Assessment of point mutations associated with ciprofloxacin resistance in Pseudomonas aeruginosa isolates in Guilan province

Pseudomonas aeruginosa is an opportunistic pathogen especially in immunocompromised patients. Drug resistance in P. aeruginosa is caused by different mechanisms such as mutations in topoisomerases subunits and negative regulators of efflux pump systems. This study was aimed to investigate mutations in gyrB, parC, and nfxB genes in ciprofloxacin-resistant P.aeruginosa isolates in Guilan province.

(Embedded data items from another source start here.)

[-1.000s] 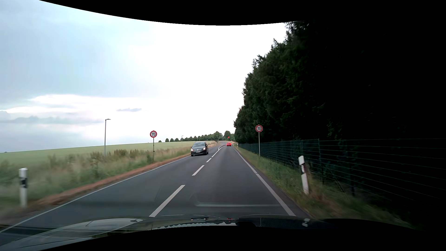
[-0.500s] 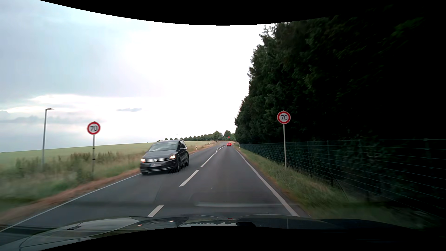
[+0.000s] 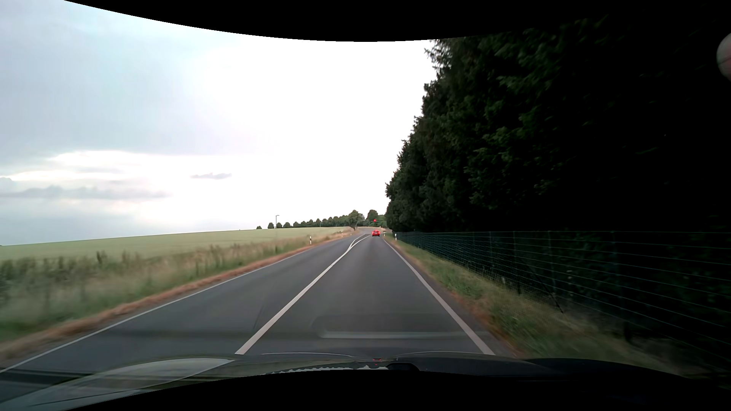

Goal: Follow the waypoints while adhering to traffic rules and regulations

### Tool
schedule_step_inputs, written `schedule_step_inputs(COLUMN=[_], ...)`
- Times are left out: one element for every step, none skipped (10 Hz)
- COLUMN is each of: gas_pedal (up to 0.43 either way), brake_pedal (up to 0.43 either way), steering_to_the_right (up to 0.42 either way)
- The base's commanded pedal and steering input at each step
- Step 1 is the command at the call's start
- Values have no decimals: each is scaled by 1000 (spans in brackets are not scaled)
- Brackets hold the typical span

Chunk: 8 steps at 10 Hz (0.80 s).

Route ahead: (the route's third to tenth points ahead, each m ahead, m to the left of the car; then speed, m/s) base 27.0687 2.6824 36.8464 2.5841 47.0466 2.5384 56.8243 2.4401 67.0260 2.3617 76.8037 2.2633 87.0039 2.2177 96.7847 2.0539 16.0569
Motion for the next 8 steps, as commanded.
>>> schedule_step_inputs(gas_pedal=[130, 130, 130, 130, 130, 130, 118, 110], brake_pedal=[0, 0, 0, 0, 0, 0, 0, 0], steering_to_the_right=[-2, -2, -2, -2, -2, -2, -2, -2])
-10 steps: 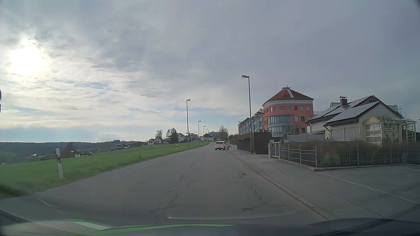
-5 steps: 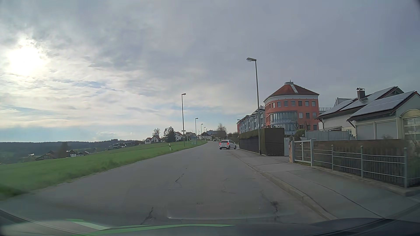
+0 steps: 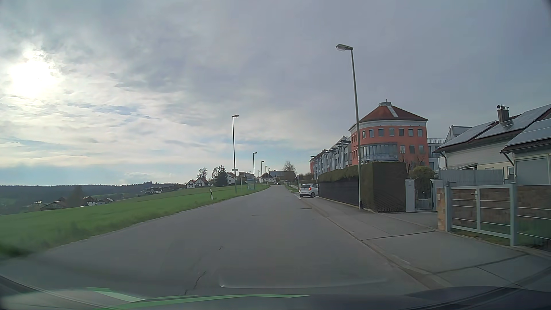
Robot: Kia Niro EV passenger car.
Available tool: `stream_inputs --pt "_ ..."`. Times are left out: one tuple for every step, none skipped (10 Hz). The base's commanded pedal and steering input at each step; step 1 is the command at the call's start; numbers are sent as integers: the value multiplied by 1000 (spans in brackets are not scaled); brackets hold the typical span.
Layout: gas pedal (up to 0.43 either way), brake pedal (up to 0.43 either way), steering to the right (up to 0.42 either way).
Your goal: Follow the waypoints while adhering to traffic rules and regulations
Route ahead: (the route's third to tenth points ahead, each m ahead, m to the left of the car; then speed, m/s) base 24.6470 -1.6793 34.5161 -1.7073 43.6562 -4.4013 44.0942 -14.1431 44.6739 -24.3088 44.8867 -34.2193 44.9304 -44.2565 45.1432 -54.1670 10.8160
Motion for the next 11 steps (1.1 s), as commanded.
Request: stream_inputs --pt "0 0 2" --pt "0 0 1" --pt "0 0 1" --pt "0 6 1" --pt "0 18 1" --pt "0 37 1" --pt "0 55 1" --pt "0 73 1" --pt "0 91 1" --pt "0 98 1" --pt "0 110 0"
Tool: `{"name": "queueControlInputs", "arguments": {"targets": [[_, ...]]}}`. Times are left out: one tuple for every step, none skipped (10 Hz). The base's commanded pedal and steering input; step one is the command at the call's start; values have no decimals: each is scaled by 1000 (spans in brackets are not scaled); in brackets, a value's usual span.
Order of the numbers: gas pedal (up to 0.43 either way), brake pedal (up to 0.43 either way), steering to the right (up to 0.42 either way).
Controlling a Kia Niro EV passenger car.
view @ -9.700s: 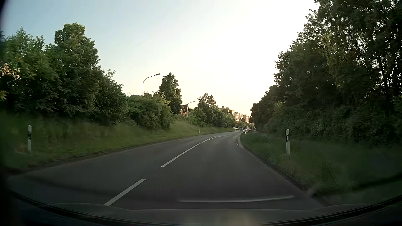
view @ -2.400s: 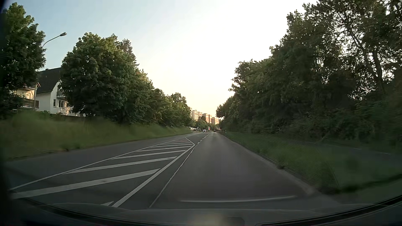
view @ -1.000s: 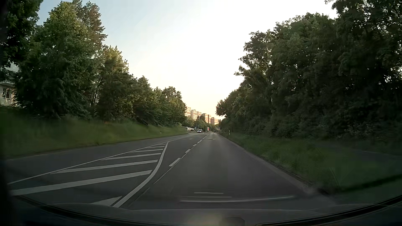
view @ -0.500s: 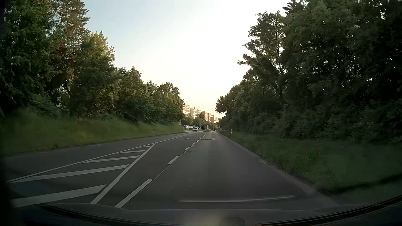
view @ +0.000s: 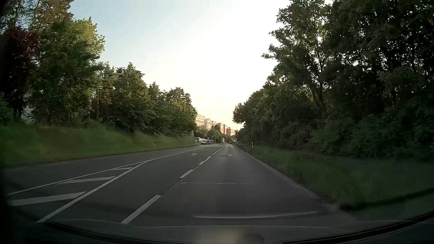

In this cross-sectional study, 200 isolates were obtained from different clinical samples of Rasht and Lahijan hospitals and laboratories and subsequently identified by biochemical tests. Antibiotic susceptibility pattern was determined by Kirby Bauer disk diffusion susceptibility test and Minimum Inhibitory Concentration (MIC) test. PCR-sequencing was used to assess mutations in gyrB, parC, and nfxB genes in ciprofloxacin-resistant P. aeruginosa isolates.
Out of 69 P. aeruginosa isolates, 26 isolates were ciprofloxacin-resistant. MIC of ciprofloxacin in resistant isolates was determined between 32-1024 µg/ml. PCR-sequencing analysis revealed that some resistant isolates have missense mutations in gyrB, parC, and nfxB genes. It seems that N368S, I424L, L464I, E468D, M520L, and I524V mutations in gyrB were reported for the first time in Iran.
It seems that reported mutations in gyrB and parC genes affect topoisomerases affinity to ciprofloxacin in resistant isolates. Furthermore, mutations in the nfxB gene may lead to overexpression of MexCD-OprJ efflux pump and ciprofloxacin resistance.